Closed fjaviersanchez closed 2 years ago
hmm so bad news, or not too bad news? Ideally we would be aiming for strict equality I presume, but there are some random numbers that are not controllable.
I'd be interested in seeing the flux or magnitude at which these numbers diverge. I would think that at the bright end, these numbers would agree. Looking at the realized fluxes for the source in the centroid files, the values do match at the outset, but eventually the random sequences diverge. imsim draws the objects roughly in order from brighter to dimmer, so the dimmer sources will show differences in the detections and measured properties.
There should not be any random numbers; if there are (and we can localise the discrepancy) I'll try to get them fixed.
In the bad old days we always blamed things like this on the floating point arithmetic (e.g. 64 bit stores and 80 bit registers), and while this is much better, are we sure that running identical code on different processors will result in identical results?
R
Hi Robert, The random sequences I referred to are the ones generated by the random number generators used by imSim to render these sensor-visits. I think that we are explicitly seeding every rng in the simulation code. Nonetheless, it appears that we can get different results on different processors, even if the architectures are the same.
To see where the random sequences started to diverge I looked at the "centroid" files for R02_S21
on each of the three platforms. In these files, we record the model_flux
in ADU, which is the integral of the extincted SED over the bandpass using our standard throughputs, and the realized_flux
, which is a Poisson draw using that model value. Here are plots of the fractional difference (realized_flux - model_flux)/model_flux
vs object #
(the order in which each object is rendered).
The leftmost plot shows the first 5000 objects drawn; the middle plot is a zoom in where the grid value of realized_flux
diverges from the cori and theta values (at object 830), and the rightmost plot is a zoom in where theta and cori diverge (at object 4465). In both cases, the divergences occur while rendering the RandomKnots
galaxy components. There are several branches in the code to choose different rendering options (no sensor model, simplified SED, etc.) and these branches are selected based on floating point comparisons. Taking a different branch will definitely cause the random sequences to differ thereafter.

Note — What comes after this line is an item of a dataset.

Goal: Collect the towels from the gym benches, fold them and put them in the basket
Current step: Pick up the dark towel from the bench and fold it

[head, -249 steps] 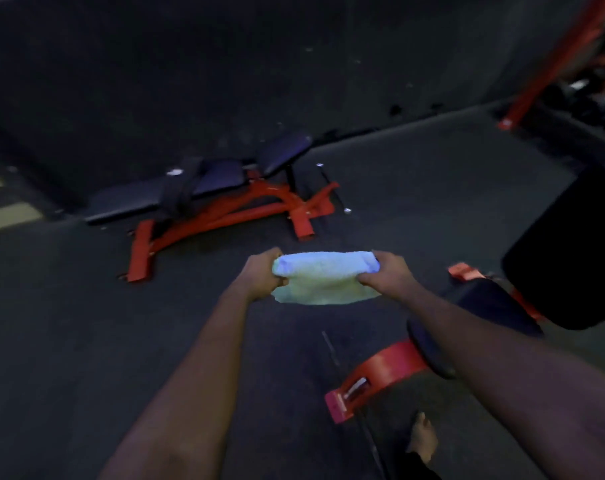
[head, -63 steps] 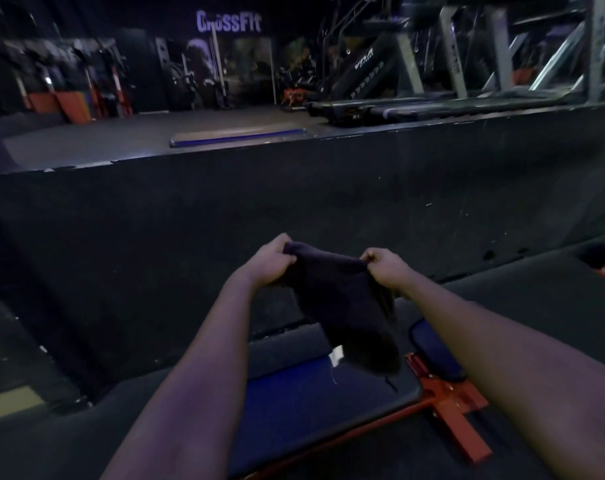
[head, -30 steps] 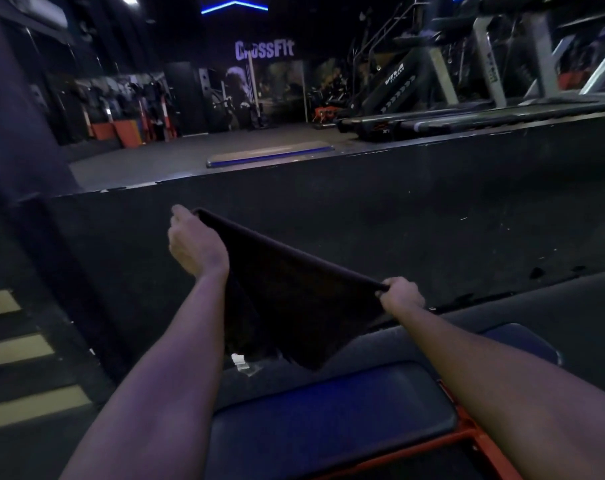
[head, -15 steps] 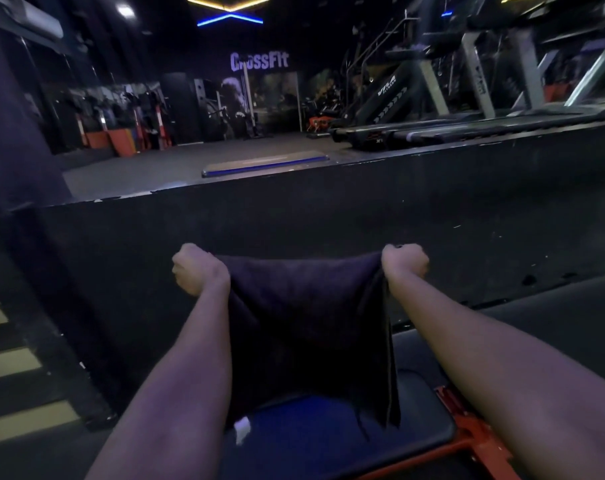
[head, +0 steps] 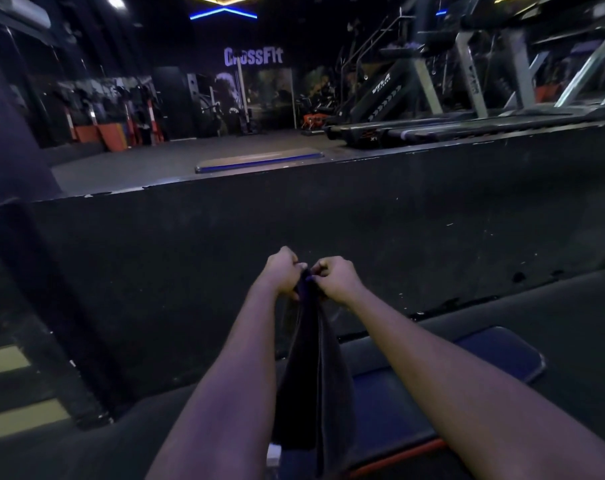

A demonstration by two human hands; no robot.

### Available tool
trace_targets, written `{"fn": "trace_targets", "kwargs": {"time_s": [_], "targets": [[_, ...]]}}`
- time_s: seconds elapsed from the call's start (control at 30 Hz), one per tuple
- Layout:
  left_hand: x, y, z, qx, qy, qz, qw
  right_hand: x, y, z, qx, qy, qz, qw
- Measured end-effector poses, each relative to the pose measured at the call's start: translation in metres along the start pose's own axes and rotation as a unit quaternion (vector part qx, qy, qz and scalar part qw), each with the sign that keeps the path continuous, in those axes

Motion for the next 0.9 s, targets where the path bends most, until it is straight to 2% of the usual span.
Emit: {"fn": "trace_targets", "kwargs": {"time_s": [0.1, 0.27, 0.4, 0.53, 0.67, 0.73, 0.8, 0.9], "targets": [[-0.004, 0.003, 0.004, -0.061, -0.054, -0.005, 0.997, -0.001, -0.003, -0.004, 0.000, -0.010, -0.031, 0.999], [-0.009, 0.011, 0.001, -0.091, -0.097, -0.008, 0.991, -0.011, -0.004, -0.006, 0.056, -0.108, -0.020, 0.992], [-0.013, 0.013, 0.003, -0.100, -0.145, -0.013, 0.984, -0.005, -0.010, -0.024, 0.049, -0.016, -0.073, 0.996], [-0.004, -0.008, 0.001, 0.065, -0.129, 0.044, 0.989, 0.005, -0.012, -0.036, 0.055, 0.025, -0.068, 0.996], [-0.006, -0.061, 0.021, 0.216, -0.180, 0.048, 0.959, 0.018, -0.013, -0.041, 0.105, 0.026, -0.047, 0.993], [-0.003, -0.086, 0.031, 0.227, -0.162, 0.050, 0.959, 0.027, -0.006, -0.045, 0.115, 0.038, -0.021, 0.992], [0.006, -0.100, 0.032, 0.191, -0.118, 0.058, 0.973, 0.036, 0.011, -0.055, 0.098, 0.079, 0.006, 0.992], [0.023, -0.099, 0.016, 0.140, -0.040, 0.082, 0.986, 0.041, 0.051, -0.074, 0.007, 0.141, 0.060, 0.988]]}}
Point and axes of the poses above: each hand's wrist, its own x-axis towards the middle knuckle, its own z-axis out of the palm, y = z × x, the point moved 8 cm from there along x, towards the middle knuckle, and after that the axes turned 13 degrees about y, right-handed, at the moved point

@jchiang87 so you mean that floating-point comparisons are actually the root cause here? Is it expected in terms of numerical precision needed for these comparison, or in terms of accumulated floating point errors?
When I first read Jim's comment it made sense, but now it doesn't! Those floating point comparisons are going to lead to divergent code paths based on the randoms, but I don't understand why they are not deterministic.
so you mean that floating-point comparisons are actually the root cause here? Is it expected in terms of numerical precision needed for these comparison, or in terms of accumulated floating point errors?
That's my suspicion, but I don't know for a fact that that's the cause. I would, of course, be happy to hear alternative explanations that actually make sense.
I don't understand why they are not deterministic.
I reckon the reason would be the same as what motivated this comment:
In the bad old days we always blamed things like this on the floating point arithmetic (e.g. 64 bit stores and 80 bit registers), and while this is much better, are we sure that running identical code on different processors will result in identical results?
Of course, for a given processor, the outcome are deterministic. They're just different among different processors, which is what the plot above shows.
Are the cori and ANL KNL architectures different?
You should get the same answer on the two systems.
After chatting with @johannct, we think that this may break DIA processing. Would it be possible to run DIA using as a first epoch one realization (say, theta) and as a second epoch a different one (say grid or cori)?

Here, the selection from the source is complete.